Немцы искали работу в городе, выходили нагишом на пляжи и устраивались под солнечными лучами, поглощали бутерброды с сельдью и закупались соломенными шляпами; местные их ненавидели, немцы были им отвратительны, как метастазы, как болезни, их следовало искоренить.

Немцы считали, что озеро невероятно красиво, что оно притягивает солнце и яркие краски, что оно сливается с небом, поэтому, желая задобрить его, они привезли из своих земель двух белых лебедей – двух гордых птиц с царственно прекрасным оперением, на первый взгляд они были безобидны и подчинялись людям.

Местные не смогли принять подобную дерзость, ведь иностранцы хотели изменить озеро, его фауну, в их видении все должно было остаться как прежде, чтобы можно было нарисовать и повесить на стену.

Рыбаки принялись жаловаться, что лебеди отравляют озеро, переносят заразу, пожирают весь улов, убивают других птиц, лебеди – грязные и хищные птицы. И вот однажды, вместо того чтобы отправиться на рыбалку, двое мужчин с весельными лодками и мелкими сетями схватили лебедей, задушили их, зажарили, и дым от горячего мяса поднимался от деревьев, что росли в нижней части города, под крепостью, там, где никому не разрешалось гулять, потому что пешеходная часть дороги заканчивалась раньше.

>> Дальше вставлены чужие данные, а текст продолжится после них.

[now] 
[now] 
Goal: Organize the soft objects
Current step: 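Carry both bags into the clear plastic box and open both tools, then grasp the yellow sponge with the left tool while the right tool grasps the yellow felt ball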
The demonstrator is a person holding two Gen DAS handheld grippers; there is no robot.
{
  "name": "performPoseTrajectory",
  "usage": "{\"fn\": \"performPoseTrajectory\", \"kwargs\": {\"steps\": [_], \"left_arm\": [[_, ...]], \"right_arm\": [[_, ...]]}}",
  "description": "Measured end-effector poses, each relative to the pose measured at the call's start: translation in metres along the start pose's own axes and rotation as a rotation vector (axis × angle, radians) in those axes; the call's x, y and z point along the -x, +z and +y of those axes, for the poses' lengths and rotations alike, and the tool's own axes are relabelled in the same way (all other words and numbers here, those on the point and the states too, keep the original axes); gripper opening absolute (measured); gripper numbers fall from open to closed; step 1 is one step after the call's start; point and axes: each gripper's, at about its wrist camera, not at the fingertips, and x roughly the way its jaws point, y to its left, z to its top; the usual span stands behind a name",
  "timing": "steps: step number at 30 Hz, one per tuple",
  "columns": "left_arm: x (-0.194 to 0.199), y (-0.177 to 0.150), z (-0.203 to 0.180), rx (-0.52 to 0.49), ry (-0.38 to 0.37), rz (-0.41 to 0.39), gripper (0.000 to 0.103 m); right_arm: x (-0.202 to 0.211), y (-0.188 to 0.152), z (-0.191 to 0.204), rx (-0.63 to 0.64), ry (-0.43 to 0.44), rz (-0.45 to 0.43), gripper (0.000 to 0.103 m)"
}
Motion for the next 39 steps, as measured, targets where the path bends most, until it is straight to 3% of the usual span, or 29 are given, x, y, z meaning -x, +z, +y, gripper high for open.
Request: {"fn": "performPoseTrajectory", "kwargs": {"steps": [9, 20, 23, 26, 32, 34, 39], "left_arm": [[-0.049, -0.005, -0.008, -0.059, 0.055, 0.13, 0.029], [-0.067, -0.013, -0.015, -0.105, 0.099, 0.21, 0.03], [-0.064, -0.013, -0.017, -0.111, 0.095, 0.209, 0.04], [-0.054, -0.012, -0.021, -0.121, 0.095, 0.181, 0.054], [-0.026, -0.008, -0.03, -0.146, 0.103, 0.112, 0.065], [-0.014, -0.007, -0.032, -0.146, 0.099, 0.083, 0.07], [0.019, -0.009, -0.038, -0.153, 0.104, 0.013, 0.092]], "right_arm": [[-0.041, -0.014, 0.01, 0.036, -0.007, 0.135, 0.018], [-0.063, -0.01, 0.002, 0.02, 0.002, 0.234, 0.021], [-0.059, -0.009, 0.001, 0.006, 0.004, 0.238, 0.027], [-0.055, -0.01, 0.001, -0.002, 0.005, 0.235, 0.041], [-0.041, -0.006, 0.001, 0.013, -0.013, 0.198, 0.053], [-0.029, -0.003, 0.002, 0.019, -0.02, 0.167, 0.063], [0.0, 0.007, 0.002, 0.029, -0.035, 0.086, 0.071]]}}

Немцы оплакивали своих детей – с их огромными крыльями и острым клювом, – но не сдались: чтобы привнести в жизнь нечто новое, нужно упорство; чтобы убедить других измениться, нужно постоянство и немного чудачества.

Появились новые лебеди, их тоже пожарили на костре, за ними еще и еще, местные глядели, как они плещутся в воде и размножаются, а потом сами того не заметили, как птицы начали им нравиться – царственные, громадные создания, умевшие командовать и строить рядами утят и уток.

Так лебеди и остались на озере, перебрались ближе к другому берегу, возле замка Браччано заметили и одну черную особь, что никогда не приближается к людям; теперь, тридцать лет спустя, дети специально ищут их у берега, пытаются подкормить их сухим хлебом, погладить их перышки.